Alabama state senator files bill to prevent removing historic landmarks

Henry Howard listens to speakers on the steps of the Alabama state capitol building on Saturday, June 27, 2015, in Montgomery, Ala.
Henry Howard listens to speakers on the steps of the Alabama state capitol building on Saturday, June 27, 2015, in Montgomery, Ala.

MONTGOMERY, Ala. -- An Alabama state senator Thursday said he wants to pass legislation prohibiting the removal of historic monuments, markers and school names after debate about the display of Confederate emblems on public property.

Sen. Gerald Allen, R-Tuscaloosa, filed the bill Monday during the first day of the special session. He said the legislation would protect all aspects of the state's history.

"It's a very important historic picture when you start looking at events in history," he said in an interview. "And those emblems and monuments that exist today are a reminder of where we started from and where we are today."

The bill, named the Alabama Heritage Protection Act, would prevent removing, altering, renaming, rededicating or otherwise disturbing historic markers associated with events dating as far back as the French and Indian War and as recently as the wars in Iraq and Afghanistan.

In addition to protecting monuments on state grounds, the bill also would prevent the alteration or removal of monuments on property owned by a city or county.

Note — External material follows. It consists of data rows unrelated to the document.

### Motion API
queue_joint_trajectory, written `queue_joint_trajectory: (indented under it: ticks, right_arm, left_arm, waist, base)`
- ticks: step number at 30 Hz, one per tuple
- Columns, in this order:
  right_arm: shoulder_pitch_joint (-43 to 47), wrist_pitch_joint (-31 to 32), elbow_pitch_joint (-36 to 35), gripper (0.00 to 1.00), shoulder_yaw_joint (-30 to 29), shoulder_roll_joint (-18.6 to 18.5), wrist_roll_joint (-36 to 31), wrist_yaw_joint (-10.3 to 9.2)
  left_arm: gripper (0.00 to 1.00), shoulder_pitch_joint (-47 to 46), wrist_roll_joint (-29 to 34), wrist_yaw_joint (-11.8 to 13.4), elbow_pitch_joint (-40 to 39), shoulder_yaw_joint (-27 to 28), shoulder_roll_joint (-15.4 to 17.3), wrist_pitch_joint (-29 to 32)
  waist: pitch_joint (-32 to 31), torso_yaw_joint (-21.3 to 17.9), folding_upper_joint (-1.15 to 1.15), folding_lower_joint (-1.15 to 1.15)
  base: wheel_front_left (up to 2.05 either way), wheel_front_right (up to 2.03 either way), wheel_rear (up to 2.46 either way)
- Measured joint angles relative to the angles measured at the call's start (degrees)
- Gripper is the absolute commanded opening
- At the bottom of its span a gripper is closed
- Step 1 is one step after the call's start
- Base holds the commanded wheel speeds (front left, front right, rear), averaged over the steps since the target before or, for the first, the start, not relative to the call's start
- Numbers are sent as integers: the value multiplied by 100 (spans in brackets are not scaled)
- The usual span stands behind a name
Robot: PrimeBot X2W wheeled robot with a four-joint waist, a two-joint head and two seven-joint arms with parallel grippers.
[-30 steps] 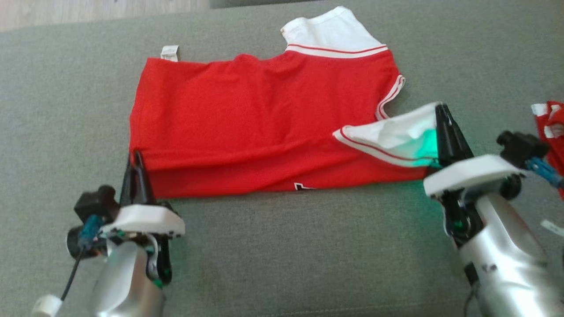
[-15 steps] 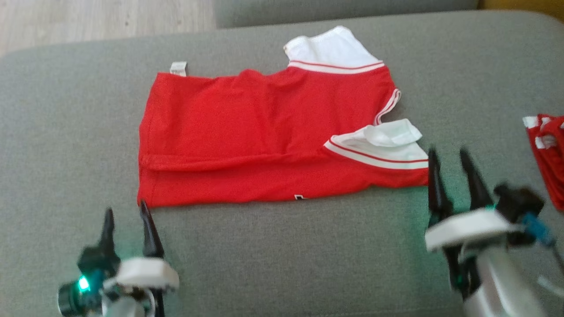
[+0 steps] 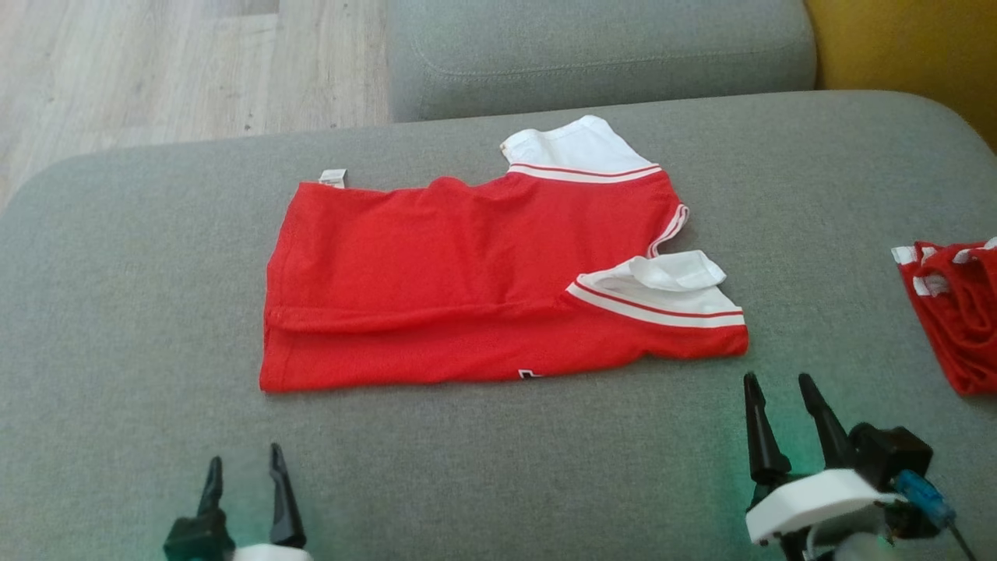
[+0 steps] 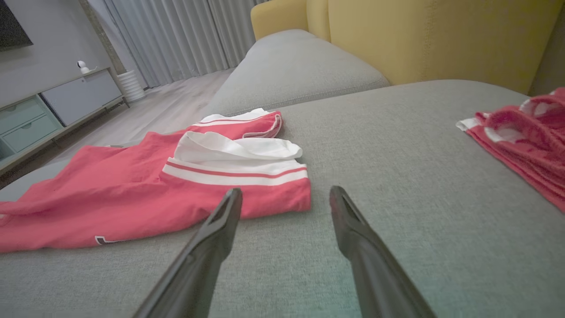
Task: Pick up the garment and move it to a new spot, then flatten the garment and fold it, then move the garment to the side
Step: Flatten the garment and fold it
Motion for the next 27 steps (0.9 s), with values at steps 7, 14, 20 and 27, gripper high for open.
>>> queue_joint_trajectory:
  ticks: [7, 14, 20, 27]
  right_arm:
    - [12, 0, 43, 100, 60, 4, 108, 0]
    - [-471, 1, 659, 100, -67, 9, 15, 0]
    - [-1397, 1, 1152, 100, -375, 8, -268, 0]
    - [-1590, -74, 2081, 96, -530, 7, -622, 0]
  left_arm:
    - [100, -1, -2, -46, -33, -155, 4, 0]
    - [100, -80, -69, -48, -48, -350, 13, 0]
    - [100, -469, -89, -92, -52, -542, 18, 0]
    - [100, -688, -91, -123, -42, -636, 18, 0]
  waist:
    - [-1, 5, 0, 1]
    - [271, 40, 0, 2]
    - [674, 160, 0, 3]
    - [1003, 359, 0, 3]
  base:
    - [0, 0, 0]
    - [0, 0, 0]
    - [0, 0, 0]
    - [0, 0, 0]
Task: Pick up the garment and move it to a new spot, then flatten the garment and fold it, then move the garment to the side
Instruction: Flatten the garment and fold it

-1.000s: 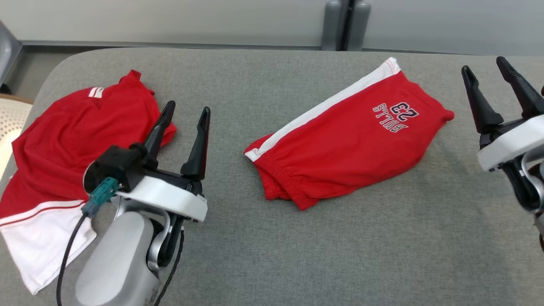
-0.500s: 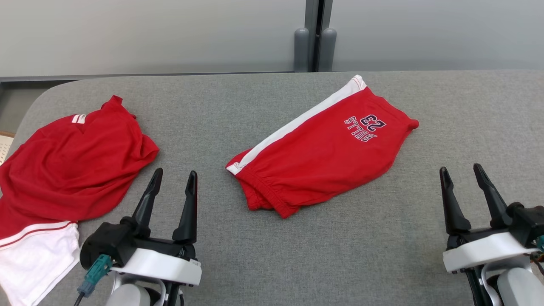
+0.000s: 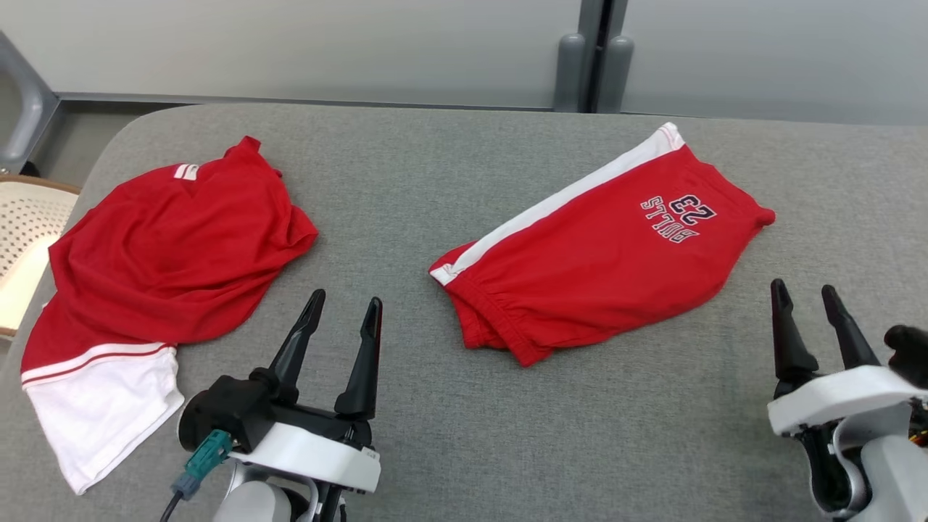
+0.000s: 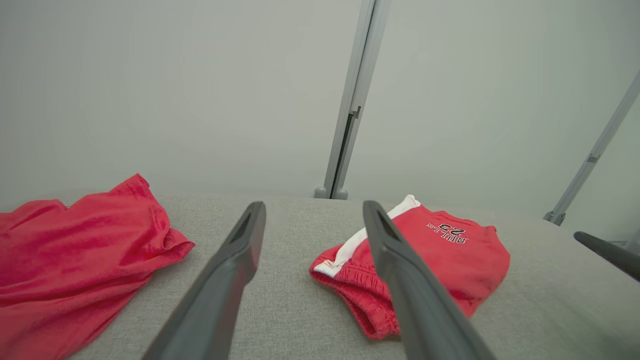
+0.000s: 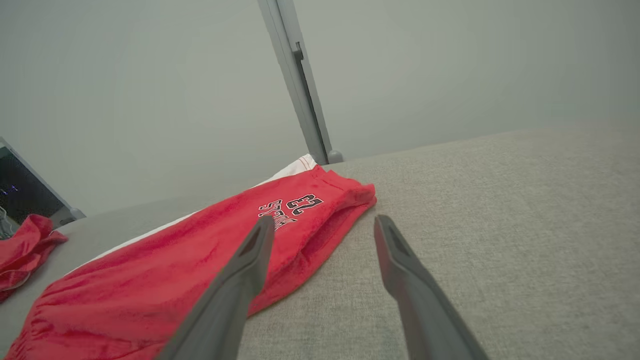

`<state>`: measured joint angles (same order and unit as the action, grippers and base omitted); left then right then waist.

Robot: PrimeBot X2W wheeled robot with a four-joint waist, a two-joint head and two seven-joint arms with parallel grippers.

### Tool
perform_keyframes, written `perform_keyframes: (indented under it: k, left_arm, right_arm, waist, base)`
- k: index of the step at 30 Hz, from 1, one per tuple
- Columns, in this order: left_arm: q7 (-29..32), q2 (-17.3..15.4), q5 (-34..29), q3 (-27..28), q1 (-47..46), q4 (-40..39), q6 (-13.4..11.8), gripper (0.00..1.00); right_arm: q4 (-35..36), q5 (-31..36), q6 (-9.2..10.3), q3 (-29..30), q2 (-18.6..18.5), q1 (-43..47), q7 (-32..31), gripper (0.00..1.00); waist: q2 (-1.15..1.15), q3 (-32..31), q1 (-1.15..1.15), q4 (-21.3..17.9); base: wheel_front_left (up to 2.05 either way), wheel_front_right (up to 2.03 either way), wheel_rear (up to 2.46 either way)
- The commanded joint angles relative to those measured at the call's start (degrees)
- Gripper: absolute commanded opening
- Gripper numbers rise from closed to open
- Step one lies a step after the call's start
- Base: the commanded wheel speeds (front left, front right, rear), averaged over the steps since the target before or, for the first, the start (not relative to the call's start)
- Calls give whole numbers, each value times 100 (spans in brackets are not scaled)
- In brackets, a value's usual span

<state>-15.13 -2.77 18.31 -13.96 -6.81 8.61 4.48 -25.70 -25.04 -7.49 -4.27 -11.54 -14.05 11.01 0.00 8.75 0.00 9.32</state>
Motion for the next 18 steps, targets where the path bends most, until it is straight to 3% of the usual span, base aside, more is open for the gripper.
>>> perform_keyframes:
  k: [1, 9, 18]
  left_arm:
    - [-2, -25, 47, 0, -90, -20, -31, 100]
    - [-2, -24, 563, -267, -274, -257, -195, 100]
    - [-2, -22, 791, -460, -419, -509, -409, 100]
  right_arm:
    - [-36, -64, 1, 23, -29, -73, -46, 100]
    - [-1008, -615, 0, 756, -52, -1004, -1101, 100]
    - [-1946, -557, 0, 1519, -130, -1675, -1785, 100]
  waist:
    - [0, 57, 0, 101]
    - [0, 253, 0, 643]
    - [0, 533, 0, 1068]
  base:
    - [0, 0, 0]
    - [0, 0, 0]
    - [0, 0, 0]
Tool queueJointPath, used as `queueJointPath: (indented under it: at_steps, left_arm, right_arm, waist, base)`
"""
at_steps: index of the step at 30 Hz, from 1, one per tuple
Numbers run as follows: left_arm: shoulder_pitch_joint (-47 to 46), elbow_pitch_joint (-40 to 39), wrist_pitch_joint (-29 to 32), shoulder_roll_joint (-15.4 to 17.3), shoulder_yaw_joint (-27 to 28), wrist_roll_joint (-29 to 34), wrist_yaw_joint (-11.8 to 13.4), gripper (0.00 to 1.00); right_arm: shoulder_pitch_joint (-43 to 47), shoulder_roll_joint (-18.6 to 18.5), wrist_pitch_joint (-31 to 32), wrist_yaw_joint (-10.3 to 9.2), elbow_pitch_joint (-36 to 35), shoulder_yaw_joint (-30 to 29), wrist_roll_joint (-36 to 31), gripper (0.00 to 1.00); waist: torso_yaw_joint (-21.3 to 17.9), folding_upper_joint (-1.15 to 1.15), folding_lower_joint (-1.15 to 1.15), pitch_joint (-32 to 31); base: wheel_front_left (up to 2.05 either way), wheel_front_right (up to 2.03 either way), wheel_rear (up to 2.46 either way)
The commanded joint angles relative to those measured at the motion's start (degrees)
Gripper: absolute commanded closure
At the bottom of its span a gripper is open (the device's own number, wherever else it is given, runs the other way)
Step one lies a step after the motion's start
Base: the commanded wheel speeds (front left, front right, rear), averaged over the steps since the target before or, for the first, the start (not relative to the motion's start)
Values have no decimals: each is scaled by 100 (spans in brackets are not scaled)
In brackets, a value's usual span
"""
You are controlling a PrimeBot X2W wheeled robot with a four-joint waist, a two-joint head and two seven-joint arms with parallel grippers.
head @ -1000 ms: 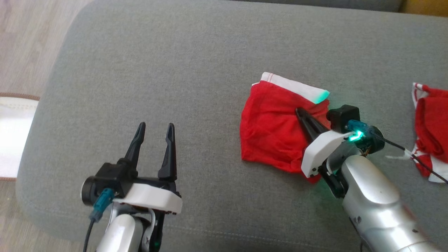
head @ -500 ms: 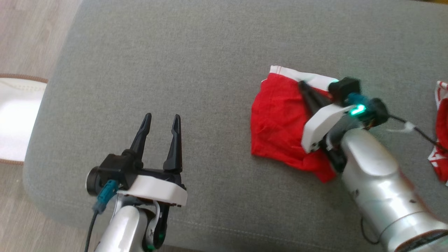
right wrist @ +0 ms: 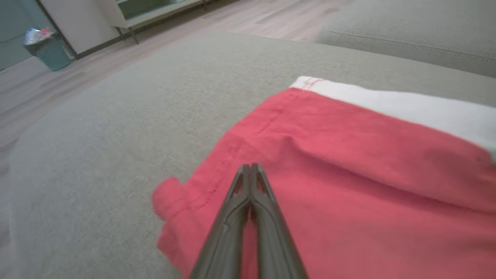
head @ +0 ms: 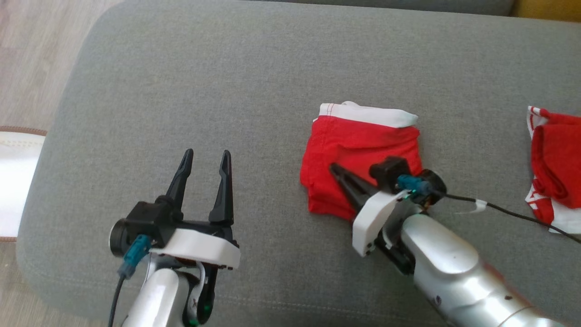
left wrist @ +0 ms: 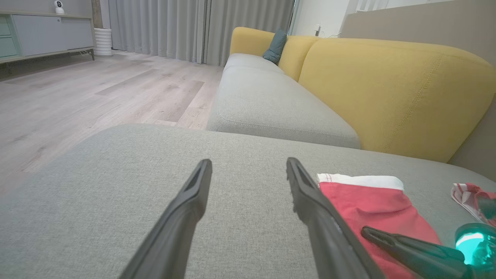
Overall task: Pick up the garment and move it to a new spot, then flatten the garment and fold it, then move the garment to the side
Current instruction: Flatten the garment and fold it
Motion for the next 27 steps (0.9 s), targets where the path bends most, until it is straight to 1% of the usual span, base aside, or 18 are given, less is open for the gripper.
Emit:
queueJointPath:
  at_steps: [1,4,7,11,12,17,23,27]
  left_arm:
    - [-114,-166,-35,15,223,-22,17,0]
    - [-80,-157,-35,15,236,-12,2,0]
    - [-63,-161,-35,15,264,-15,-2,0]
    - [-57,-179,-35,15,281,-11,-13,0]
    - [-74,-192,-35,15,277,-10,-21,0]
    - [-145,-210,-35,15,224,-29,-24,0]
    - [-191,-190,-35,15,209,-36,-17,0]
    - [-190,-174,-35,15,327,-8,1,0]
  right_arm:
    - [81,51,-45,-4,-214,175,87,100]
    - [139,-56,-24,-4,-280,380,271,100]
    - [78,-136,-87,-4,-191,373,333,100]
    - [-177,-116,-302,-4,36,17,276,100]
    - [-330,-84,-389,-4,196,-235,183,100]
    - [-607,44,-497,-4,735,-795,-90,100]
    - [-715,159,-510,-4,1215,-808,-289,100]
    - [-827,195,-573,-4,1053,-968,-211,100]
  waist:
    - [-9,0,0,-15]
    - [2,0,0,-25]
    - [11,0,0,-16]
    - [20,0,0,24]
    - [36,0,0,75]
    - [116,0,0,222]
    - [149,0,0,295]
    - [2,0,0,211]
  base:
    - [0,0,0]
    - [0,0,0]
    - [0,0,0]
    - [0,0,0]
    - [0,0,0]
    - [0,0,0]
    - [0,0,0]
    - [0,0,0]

Allen, who has eight Senate co-sponsors on the bill, must win support of two-thirds of the Alabama Legislature because the bill lies outside the scope of Gov. Robert Bentley's call for a special session focused on the state's cash-strapped budget.

Allen said the bill is not meant as a reaction to the governor's order to remove four Confederate flags from a monument next to the Capitol.

"This bill covers it all, and that's important," he said. "It really is. For a great country as we are, for us to erase parts of history, that's not American. That doesn't fit the First Amendment."

Bentley has said he has no plans to remove any other Confederate monuments on Capitol grounds.

Sen. Hank Sanders, D-Selma, has called for other symbols such of the Confederacy -- such as a statue of Confederate President Jefferson Davis -- to come down. In an interview Thursday, Sanders said legislation to prohibit removing monuments would be a "serious mistake."

"It would be a very serious mistake to pass it," he said. "Those monuments ought to be dealt with as they come up. So a bill to stop any monuments from being removed -- white supremacy monuments, in particular -- I just think it's a mistake. I hope he does not move forward with that bill."

Sanders, one of 14 African-American legislators arrested for trespassing in 1988 when they tried to take down a Confederate flag that once flew atop the Alabama Capitol dome, said the legislation would place Alabama in the same situation as South Carolina. South Carolina was required to pass legislation to remove a Confederate flag from state Capitol grounds despite Gov. Nikki Haley's call for its removal.

"You could lower the United States flag but you could not lower the Confederate flag," he said. "Trying to pass a law would be going right where South Carolina is coming from, and it would be a mistake."